Agé de seulement dix-huit ans, Totone brûle sa vie par les deux bouts, dans sa campagne jurassienne. Son quotidien, rythmé par les foires, les courses automobiles, les beuveries, les bagarres et les fêtes locales en tout genre, connaît cependant un bouleversement majeur lorsque son père fromager, après une soirée bien arrosée, quitte la route et percute un ARBRE. Désormais seul pour s’occuper de Claire, sa petite sœur de sept ans, Totone n’a d’autre choix, pour subvenir aux besoins du foyer, que de trouver un travail. C’est donc tout naturellement qu’il décide de suivre l’exemple de son père en se faisant embaucher dans la fromagerie locale. Sur place, il apprend qu’un concours est organisé pour récompenser le meilleur comté de la région ; le gagnant remportera un chèque de trente mille euros.

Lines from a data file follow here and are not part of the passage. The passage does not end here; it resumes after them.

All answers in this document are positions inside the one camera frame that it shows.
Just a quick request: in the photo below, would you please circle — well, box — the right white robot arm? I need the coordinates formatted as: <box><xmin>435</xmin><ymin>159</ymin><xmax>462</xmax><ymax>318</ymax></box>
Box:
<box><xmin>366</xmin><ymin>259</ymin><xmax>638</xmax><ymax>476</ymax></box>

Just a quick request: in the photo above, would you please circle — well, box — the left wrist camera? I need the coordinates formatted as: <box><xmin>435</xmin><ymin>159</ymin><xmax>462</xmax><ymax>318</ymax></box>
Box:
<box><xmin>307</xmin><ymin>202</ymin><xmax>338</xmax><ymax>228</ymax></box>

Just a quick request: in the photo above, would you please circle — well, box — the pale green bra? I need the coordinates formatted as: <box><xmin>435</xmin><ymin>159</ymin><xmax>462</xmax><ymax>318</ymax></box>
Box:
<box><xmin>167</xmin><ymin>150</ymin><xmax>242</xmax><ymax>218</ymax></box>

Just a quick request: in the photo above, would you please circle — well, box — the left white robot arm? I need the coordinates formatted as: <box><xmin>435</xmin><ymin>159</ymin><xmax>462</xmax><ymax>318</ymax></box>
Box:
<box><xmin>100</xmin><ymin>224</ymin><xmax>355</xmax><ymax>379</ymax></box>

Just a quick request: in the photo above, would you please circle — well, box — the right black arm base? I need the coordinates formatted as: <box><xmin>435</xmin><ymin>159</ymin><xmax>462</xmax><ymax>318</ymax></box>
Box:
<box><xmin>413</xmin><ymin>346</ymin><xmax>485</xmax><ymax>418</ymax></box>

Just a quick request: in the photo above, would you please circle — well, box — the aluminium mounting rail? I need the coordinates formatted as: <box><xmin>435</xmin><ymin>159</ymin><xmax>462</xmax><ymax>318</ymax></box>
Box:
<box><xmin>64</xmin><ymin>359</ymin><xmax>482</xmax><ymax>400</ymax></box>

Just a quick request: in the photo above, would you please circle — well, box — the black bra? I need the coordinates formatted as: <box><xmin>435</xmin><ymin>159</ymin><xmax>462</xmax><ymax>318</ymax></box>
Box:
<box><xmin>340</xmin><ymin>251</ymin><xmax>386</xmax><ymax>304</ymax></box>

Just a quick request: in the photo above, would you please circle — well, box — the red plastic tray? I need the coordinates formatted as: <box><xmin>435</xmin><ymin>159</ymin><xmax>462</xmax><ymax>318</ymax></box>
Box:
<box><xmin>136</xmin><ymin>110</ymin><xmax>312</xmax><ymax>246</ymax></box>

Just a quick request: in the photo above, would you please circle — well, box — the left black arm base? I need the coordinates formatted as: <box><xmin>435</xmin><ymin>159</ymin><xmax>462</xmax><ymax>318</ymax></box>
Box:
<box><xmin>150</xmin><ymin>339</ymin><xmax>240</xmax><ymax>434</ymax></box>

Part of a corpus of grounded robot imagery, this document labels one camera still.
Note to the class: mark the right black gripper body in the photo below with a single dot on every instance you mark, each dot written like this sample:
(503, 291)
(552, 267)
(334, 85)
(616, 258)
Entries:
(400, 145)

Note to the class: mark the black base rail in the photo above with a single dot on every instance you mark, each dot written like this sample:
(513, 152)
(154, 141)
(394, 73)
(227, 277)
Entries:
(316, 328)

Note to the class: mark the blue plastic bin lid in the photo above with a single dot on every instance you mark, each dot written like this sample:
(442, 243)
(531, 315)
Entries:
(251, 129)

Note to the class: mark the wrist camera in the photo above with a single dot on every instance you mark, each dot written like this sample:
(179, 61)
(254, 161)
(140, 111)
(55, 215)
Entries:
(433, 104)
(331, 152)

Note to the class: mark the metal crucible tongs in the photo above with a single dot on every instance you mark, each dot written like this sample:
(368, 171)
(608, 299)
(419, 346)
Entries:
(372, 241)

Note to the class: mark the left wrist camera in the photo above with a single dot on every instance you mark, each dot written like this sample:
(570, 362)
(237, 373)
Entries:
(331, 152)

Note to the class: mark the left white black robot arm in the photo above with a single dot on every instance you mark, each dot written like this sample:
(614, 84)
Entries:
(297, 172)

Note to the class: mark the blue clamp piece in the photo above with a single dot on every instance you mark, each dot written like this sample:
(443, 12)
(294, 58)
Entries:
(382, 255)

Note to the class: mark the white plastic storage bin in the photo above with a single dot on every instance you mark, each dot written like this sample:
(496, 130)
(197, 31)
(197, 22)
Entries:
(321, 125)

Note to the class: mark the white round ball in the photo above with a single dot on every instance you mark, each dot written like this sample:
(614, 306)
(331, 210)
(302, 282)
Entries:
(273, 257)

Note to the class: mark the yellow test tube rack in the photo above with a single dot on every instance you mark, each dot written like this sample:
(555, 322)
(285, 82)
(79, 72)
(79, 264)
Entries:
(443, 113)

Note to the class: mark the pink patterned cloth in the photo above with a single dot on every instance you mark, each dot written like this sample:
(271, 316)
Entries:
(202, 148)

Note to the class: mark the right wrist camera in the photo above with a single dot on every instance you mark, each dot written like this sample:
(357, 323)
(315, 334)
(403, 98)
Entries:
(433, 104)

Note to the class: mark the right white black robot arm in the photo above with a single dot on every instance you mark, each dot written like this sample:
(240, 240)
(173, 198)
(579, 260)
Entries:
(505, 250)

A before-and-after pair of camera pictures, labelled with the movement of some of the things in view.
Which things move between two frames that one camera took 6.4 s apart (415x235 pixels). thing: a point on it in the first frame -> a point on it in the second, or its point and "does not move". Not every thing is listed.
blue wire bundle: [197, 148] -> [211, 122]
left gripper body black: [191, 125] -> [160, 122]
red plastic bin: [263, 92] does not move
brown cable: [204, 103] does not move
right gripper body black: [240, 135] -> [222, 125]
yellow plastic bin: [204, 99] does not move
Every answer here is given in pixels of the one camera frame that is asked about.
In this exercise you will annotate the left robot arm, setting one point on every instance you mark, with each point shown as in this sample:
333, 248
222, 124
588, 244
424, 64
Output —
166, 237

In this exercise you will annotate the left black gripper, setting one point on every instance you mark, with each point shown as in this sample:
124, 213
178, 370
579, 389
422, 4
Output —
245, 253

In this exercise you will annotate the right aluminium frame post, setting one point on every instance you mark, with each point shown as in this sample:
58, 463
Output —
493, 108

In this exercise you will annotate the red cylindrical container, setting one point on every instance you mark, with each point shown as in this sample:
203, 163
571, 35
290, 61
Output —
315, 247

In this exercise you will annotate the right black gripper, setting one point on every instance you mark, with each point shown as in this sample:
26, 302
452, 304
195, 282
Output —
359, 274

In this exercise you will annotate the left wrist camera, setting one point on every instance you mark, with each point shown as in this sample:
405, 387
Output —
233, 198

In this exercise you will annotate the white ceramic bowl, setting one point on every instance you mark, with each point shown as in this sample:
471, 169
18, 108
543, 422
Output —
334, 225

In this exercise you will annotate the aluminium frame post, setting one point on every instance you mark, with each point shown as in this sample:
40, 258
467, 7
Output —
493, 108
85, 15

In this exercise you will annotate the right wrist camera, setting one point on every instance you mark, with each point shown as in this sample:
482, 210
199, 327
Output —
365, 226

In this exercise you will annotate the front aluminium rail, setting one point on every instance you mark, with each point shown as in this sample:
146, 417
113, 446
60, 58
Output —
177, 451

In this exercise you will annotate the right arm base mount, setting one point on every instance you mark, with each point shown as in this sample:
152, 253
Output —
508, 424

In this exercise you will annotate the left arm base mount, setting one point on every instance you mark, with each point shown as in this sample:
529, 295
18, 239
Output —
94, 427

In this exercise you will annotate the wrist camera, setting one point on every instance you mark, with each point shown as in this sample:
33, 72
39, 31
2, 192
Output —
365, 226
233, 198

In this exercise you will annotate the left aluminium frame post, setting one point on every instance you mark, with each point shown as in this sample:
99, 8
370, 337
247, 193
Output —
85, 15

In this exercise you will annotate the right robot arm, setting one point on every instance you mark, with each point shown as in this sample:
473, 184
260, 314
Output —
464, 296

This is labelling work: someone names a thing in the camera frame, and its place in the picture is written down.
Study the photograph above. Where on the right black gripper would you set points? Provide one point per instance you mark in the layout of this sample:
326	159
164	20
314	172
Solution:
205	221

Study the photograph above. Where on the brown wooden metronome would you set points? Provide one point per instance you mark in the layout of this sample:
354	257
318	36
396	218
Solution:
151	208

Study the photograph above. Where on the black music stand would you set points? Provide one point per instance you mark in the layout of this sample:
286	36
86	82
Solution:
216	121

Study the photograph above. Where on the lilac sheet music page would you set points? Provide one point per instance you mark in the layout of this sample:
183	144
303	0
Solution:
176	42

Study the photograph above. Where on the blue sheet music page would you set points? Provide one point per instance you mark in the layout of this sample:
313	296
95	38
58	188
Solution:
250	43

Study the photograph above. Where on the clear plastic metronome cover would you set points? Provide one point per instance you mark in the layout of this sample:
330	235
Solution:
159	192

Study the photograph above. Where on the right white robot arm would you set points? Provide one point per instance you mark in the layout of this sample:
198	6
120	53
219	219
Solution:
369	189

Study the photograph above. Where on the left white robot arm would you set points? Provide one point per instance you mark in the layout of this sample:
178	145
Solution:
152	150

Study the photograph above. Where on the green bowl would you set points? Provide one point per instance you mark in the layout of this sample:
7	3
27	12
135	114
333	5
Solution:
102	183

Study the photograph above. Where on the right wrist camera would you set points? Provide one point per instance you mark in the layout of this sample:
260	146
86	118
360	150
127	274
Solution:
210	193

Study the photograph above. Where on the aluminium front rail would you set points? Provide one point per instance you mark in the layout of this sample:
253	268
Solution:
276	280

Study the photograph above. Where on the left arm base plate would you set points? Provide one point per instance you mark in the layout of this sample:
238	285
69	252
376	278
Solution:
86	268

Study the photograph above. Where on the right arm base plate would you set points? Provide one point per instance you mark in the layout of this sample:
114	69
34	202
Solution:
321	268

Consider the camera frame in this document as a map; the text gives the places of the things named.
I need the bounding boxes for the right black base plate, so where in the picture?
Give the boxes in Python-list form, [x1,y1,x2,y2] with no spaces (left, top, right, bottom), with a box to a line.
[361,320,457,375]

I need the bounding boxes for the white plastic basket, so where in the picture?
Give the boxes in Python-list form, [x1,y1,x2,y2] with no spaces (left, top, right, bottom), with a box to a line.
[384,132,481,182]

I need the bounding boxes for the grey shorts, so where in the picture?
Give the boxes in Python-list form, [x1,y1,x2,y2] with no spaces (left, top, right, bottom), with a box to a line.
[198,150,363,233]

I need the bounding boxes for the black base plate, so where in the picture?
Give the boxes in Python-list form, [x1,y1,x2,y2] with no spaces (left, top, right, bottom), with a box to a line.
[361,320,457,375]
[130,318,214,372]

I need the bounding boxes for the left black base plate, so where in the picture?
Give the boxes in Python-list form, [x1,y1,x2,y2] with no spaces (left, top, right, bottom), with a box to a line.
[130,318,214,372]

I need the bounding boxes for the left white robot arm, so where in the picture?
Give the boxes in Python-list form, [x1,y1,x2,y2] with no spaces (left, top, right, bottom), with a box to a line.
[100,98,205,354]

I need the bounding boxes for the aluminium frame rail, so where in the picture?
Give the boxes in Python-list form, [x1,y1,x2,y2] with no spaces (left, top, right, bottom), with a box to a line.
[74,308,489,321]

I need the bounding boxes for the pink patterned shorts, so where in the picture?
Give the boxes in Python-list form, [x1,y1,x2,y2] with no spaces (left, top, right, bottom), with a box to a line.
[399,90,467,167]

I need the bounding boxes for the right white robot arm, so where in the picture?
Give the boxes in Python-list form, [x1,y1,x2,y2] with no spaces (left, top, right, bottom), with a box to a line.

Totone décide alors de produire le sien et empoche la somme ; seulement, il a tout à apprendre du métier…

Un film agricole, artisanal et familial

Avec son premier long métrage dont le titre reprend l’expression populaire « Vingt Dieux », la réalisatrice Louise Courvoisier nous livre sans doute l’un des plus beaux films de l’année. Une histoire locale aux accents naturalistes que la jeune femme a toute légitimité à défendre, dans la mesure où elle est elle-même issue du monde agricole et a grandi dans la région – un parcours assez similaire à celui du cinéaste Hubert Charuel, qui a réalisé Petit paysan en 2017.

Aussi, il est amusant de constater que comme les fromages évoqués dans l’histoire, le film est le produit artisanal d’une petite production familiale : la mère de Louise Courvoisier, Linda, et son frère Charlie ont signé la musique, tandis que sa sœur Ella et son frère Pablo sont en charge des décors. Une telle cohérence entre le fond et la forme est suffisamment rare au cinéma pour être soulignée. On salue également le choix du réalisateur d’avoir opté pour des acteurs locaux, non professionnels, dénichés lors de castings sauvages dans le Jura – l’acteur principal, Clément Faveau, travaille dans un élevage de poulets quand sa partenaire d’acteur Maïwène Barthelemy est apprentie agricultrice.

Une histoire d’apprentissage

A la fois documentaire sur les étapes de production dans le département et drame paysan, Vingt dieux est avant tout l’histoire initiatique d’un jeune homme qui passe de l’insouciance totale, typique de l’adolescence, à la prise de responsabilités, caractéristique du passage à l’âge adulte. Car, en partie responsable de la mort de son père qu’il n’a pu empêcher de prendre le volant, Totone doit assumer les conséquences de ses manquements et assurer une vie décente à sa petite sœur. Maladroit, son parcours tout au long du récit est cahoteux, tant dans le domaine sentimental – qu’il aborde sans la moindre expérience – que professionnel. Trop ambitieux pour lui, son projet de fabrication départementale connaît de nombreux échecs ; Totone trébuche à plusieurs reprises, rate des étapes clés, mais s’accroche jusqu’au bout. Le résultat ne sera sans doute pas à la hauteur de ses espérances, mais pour une fois dans sa vie, il se sera fixé un objectif et s’y sera pleinement consacré. Peut-être, nous dit la conclusion du film, aura-t-il plus de chance sentimentalement. Bref, une relative réussite pour le personnage et une belle réussite pour Louise Courvoisier, dont nous allons désormais suivre de près le parcours de cinéaste.